» **Task details**
Transcribe word for word the lines below from the line with "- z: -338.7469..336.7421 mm" through the line with "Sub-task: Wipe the", ends included.

» **The data**

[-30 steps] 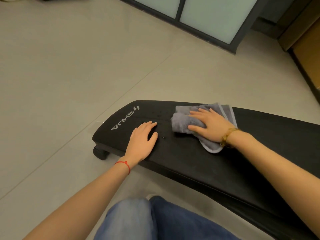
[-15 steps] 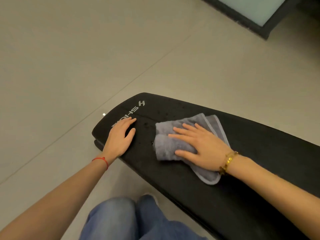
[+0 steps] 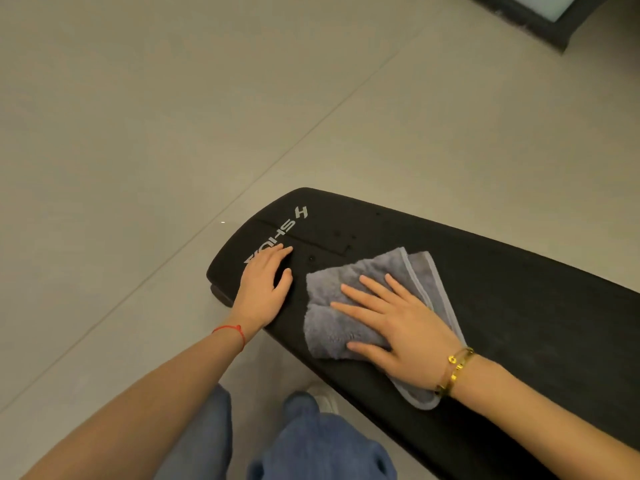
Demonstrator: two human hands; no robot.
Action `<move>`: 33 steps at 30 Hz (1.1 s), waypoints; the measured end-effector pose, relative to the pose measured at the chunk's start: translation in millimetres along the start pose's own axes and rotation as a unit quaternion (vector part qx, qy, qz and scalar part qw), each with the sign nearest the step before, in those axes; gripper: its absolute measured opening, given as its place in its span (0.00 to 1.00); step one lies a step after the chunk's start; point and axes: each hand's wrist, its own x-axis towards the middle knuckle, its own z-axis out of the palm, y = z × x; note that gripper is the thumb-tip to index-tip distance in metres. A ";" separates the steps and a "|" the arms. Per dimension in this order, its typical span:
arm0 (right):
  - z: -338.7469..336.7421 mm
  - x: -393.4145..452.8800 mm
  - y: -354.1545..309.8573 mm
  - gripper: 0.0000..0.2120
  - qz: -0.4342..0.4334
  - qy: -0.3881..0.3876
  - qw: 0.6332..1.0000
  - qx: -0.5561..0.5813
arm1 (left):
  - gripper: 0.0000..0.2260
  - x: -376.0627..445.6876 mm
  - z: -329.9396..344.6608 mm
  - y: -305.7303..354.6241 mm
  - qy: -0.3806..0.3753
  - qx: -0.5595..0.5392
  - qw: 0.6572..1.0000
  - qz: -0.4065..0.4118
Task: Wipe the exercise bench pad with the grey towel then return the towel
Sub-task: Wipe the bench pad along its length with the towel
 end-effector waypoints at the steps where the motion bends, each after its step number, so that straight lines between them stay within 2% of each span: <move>1: -1.9 -0.8 6.3 0.30 0.013 0.001 1.000 0.008 | 0.24 0.6 -1.9 -2.9 -0.007 0.015 1.000 0.016; 4: -13.9 26.8 46.1 0.33 0.110 0.031 0.993 -0.006 | 0.23 6.0 -15.1 -20.8 -0.026 0.062 0.995 0.074; 6: -19.8 57.3 72.6 0.31 0.207 0.034 0.978 -0.019 | 0.23 9.6 -23.2 -34.9 -0.031 0.066 0.993 0.097; 8: -15.0 79.8 75.1 0.28 0.254 0.030 0.966 -0.042 | 0.23 13.7 -26.4 -46.9 -0.019 0.051 0.994 0.100; 10: -5.2 79.2 53.8 0.29 0.246 0.036 0.967 -0.053 | 0.21 17.9 -25.7 -54.1 -0.015 0.031 0.995 0.091; 15: 14.7 22.7 -38.7 0.33 0.140 0.059 0.988 -0.033 | 0.23 28.3 -18.8 -64.5 -0.034 0.005 0.992 0.120; 17: 16.3 5.2 -49.8 0.32 0.136 0.049 0.989 -0.026 | 0.21 29.8 -16.2 -65.7 -0.034 0.002 0.992 0.125; 19: 9.6 1.0 -36.1 0.33 0.162 0.055 0.985 -0.016 | 0.21 29.1 -15.2 -65.2 -0.035 0.003 0.992 0.120; 21: -3.2 10.2 -5.0 0.36 0.229 0.076 0.971 -0.004 | 0.21 28.7 -15.2 -64.0 -0.036 0.002 0.992 0.119; 23: -10.2 30.4 24.2 0.32 0.312 0.082 0.946 -0.019 | 0.21 29.0 -14.7 -64.9 -0.032 -0.003 0.992 0.119; 25: -6.0 49.9 32.2 0.29 0.355 0.074 0.930 -0.057 | 0.21 30.1 -13.8 -65.9 -0.028 -0.005 0.992 0.121; 27: 4.8 57.4 17.1 0.32 0.349 0.080 0.931 -0.076 | 0.21 31.0 -13.6 -67.0 -0.025 -0.004 0.992 0.123; 29: 13.5 50.4 -13.2 0.36 0.299 0.083 0.948 -0.065 | 0.21 31.5 -13.1 -68.0 -0.017 -0.009 0.992 0.123; 33: 21.4 13.0 -68.0 0.30 0.175 0.056 0.982 -0.040 | 0.21 32.7 -11.8 -69.7 -0.014 -0.004 0.991 0.129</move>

» **Written answer**
  - z: -338.7469..336.7421 mm
  - x: -393.4145..452.8800 mm
  - y: -354.1545..309.8573 mm
  - gripper: 0.0000..0.2120
  - qz: -0.4342..0.4334
  - qy: -0.3881..0.3876
  - qw: 0.6332..1.0000
  - qx: -0.5561..0.5813
arm1 (left):
  - gripper: 0.0000..0.2260
  - x: -376.0627..445.6876 mm
  - z: -329.9396..344.6608 mm
  - y: -305.7303..354.6241 mm
  - qy: -0.3806..0.3753
  - qx: -0.5595..0.5392
  - qw: 0.6572..1.0000
  - qz: -0.4065..0.4118
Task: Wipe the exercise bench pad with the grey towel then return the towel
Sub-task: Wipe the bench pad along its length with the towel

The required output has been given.